> [BRIEF]:
Include the line with "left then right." and every line before it in the entries below, echoed exactly, but not the pictures.

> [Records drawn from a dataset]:
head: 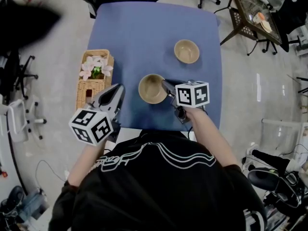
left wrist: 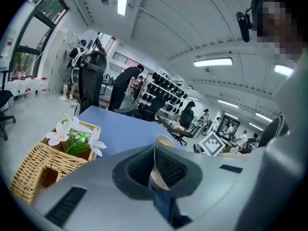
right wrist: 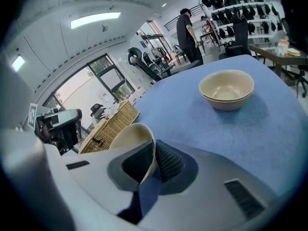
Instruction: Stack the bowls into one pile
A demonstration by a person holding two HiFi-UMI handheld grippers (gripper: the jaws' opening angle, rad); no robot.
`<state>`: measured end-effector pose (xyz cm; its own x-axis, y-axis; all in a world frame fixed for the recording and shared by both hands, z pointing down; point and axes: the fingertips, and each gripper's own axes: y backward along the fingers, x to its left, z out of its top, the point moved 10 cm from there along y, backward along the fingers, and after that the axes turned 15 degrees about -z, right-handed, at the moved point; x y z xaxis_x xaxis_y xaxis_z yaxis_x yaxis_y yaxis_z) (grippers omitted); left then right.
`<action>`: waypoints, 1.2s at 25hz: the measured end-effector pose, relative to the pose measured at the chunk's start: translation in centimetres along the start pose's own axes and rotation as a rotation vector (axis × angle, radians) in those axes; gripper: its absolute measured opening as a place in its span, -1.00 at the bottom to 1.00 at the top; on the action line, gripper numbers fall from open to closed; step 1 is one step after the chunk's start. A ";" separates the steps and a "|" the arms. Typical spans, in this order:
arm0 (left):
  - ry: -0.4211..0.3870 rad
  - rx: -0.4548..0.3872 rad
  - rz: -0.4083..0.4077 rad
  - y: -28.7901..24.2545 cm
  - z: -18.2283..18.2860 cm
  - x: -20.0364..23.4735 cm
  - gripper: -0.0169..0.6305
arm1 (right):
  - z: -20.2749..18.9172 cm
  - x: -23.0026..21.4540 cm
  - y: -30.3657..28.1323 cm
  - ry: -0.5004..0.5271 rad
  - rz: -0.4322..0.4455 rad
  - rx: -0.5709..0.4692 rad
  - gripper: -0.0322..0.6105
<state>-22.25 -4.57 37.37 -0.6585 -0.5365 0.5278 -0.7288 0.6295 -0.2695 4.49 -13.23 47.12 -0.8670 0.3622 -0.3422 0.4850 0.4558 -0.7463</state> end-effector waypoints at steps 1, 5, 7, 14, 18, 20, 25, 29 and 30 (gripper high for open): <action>0.001 -0.001 0.001 -0.2 0.1 -0.2 -0.86 | 0.3 -0.2 0.4 0.001 -0.002 -0.006 -0.77; 0.004 -0.002 0.002 -1.4 0.6 -1.0 -0.86 | 1.8 -1.5 1.6 -0.002 -0.008 -0.027 -0.77; 0.005 -0.003 0.001 -2.1 0.9 -1.4 -0.86 | 2.5 -2.2 2.1 -0.005 -0.012 -0.036 -0.77; -0.003 -0.011 -0.004 -4.2 1.8 -2.8 -0.86 | 4.9 -4.5 4.0 -0.004 -0.022 -0.068 -0.77; -0.001 -0.010 -0.001 -5.2 2.1 -3.3 -0.86 | 6.2 -5.8 4.8 -0.005 -0.028 -0.086 -0.77; 0.002 -0.009 0.002 -5.7 2.1 -3.4 -0.86 | 6.9 -6.5 5.0 -0.006 -0.033 -0.094 -0.77; 0.008 -0.013 0.011 -6.6 2.1 -3.5 -0.86 | 8.8 -8.1 5.3 -0.008 -0.047 -0.120 -0.77; 0.012 -0.023 0.026 -6.9 1.8 -3.6 -0.86 | 10.0 -9.4 5.3 -0.006 -0.059 -0.134 -0.77; 0.014 -0.025 0.031 -7.0 1.7 -3.6 -0.86 | 10.3 -9.6 5.2 -0.003 -0.063 -0.137 -0.77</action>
<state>-15.13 -7.99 35.98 -0.6777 -0.5090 0.5307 -0.7032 0.6597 -0.2652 14.21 -22.69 40.68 -0.8965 0.3269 -0.2991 0.4405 0.5846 -0.6813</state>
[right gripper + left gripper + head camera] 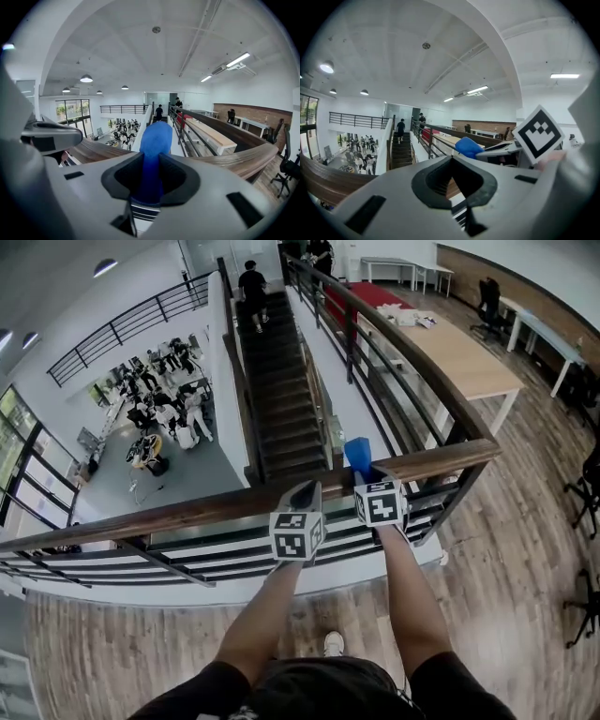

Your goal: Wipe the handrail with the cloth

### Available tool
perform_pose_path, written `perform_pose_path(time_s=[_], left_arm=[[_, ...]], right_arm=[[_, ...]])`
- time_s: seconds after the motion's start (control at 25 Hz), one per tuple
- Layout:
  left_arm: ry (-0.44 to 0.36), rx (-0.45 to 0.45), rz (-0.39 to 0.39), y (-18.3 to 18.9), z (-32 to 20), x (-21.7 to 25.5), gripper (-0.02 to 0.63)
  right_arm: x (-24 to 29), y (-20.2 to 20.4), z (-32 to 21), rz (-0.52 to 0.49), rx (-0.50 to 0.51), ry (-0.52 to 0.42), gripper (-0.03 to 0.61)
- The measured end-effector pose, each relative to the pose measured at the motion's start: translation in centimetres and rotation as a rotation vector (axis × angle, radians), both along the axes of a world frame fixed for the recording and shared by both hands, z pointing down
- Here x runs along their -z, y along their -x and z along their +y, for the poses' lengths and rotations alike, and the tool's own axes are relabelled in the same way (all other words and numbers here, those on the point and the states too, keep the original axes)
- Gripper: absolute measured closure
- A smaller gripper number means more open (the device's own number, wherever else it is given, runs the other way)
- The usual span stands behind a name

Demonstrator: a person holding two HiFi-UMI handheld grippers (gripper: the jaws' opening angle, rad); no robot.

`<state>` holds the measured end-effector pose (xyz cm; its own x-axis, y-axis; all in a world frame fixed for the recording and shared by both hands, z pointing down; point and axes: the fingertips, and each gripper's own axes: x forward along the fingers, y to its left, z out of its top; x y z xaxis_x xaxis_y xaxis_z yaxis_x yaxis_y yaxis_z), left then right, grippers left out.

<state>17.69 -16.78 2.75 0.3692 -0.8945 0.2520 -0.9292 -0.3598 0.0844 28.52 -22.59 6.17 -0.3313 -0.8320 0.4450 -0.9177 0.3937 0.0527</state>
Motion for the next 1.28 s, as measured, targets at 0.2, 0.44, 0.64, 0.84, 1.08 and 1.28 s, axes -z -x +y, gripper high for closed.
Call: perform_pose_path(time_s=[0.2, 0.44, 0.64, 0.84, 1.08, 1.28], left_arm=[[0.004, -0.1, -0.023, -6.1, -1.2, -0.6, 0.611], [0.008, -0.187, -0.015, -13.0, -3.3, 0.3, 0.611], [-0.023, -0.287, -0.024, -18.8, -4.5, 1.4, 0.611], [-0.063, -0.374, -0.096, -22.7, -6.3, 1.6, 0.611], [-0.02, -0.435, -0.067, -25.6, -6.9, 2.0, 0.611], [-0.021, -0.445, -0.059, -25.7, -7.1, 2.5, 0.611]], right_arm=[[0.0, -7.3, -2.1, 0.01, -0.094, -0.024, 0.48], [0.3, -15.5, -4.9, -0.007, -0.183, 0.025, 0.48], [-0.1, -22.6, -7.1, 0.025, -0.264, 0.037, 0.48], [0.1, -29.1, -9.1, 0.051, -0.343, 0.033, 0.48], [0.5, -35.6, -10.9, 0.077, -0.412, 0.049, 0.48], [1.0, -38.1, -11.9, 0.083, -0.45, 0.048, 0.48]])
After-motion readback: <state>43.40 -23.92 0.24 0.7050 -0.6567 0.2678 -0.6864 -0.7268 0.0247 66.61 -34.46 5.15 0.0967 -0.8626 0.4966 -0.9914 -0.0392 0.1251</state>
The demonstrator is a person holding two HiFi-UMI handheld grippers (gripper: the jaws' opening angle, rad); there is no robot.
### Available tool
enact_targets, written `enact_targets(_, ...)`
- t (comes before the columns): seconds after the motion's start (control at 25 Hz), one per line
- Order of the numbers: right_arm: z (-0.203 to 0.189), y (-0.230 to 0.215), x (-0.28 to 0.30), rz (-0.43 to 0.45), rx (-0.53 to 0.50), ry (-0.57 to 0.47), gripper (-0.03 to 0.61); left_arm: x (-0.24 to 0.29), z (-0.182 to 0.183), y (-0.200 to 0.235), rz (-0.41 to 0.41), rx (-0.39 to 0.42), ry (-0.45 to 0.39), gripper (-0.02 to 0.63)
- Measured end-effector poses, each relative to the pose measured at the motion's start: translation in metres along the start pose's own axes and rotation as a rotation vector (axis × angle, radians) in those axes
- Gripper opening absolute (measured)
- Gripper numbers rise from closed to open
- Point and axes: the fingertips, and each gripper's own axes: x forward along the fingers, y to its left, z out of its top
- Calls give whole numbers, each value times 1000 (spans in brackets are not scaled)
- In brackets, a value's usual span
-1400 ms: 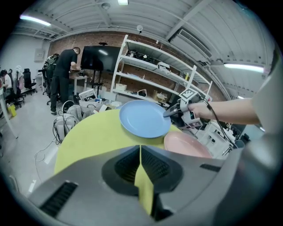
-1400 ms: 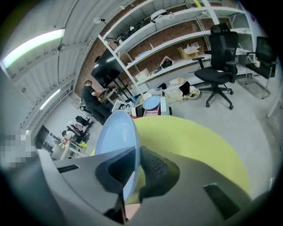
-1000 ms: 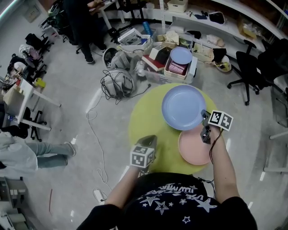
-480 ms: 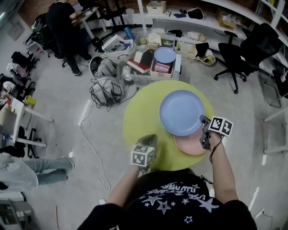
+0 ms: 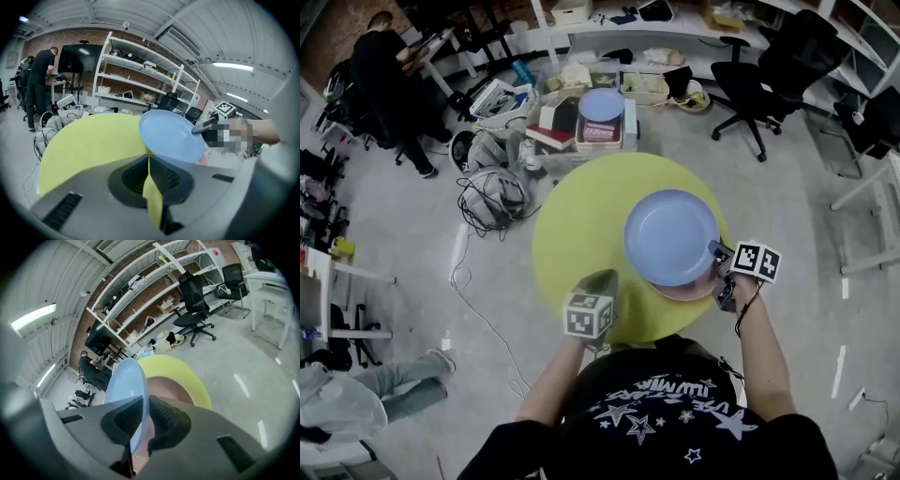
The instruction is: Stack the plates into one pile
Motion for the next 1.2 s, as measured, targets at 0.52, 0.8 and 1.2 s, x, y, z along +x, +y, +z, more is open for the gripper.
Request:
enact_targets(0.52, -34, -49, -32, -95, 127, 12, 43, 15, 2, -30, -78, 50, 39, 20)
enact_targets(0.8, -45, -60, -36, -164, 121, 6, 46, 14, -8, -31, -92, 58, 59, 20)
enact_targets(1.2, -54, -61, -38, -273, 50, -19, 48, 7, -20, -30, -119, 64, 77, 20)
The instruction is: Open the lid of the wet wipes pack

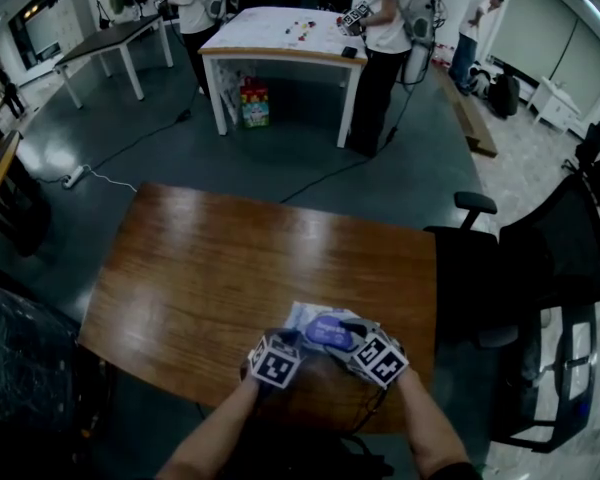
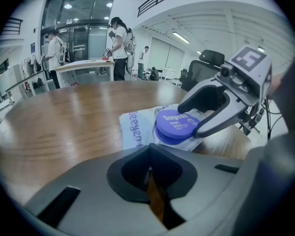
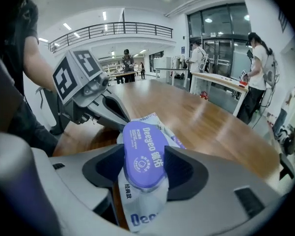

> [SOLUTION]:
head: 
left wrist: 
right wrist: 
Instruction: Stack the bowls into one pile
A demonstration by a person holding two HiFi-UMI handheld grippers (gripper: the jaws' opening angle, rad); no robot.
`<state>`: measured end-effector pose (xyz cm; its own x-axis, y-axis; all in a world frame fixed for the recording and shared by both hands, z pointing down; point and axes: the fingertips, and each gripper's own axes: y backward along the fingers, x to its left, z out of its top, the point moved 10 cm from there along y, backward along the fingers, and after that the axes turned 15 degrees about -z, right-handed, at the moved point; x y z xaxis_x xaxis_y xaxis_z yaxis_x yaxis_y yaxis_z) (grippers omitted); left then right.

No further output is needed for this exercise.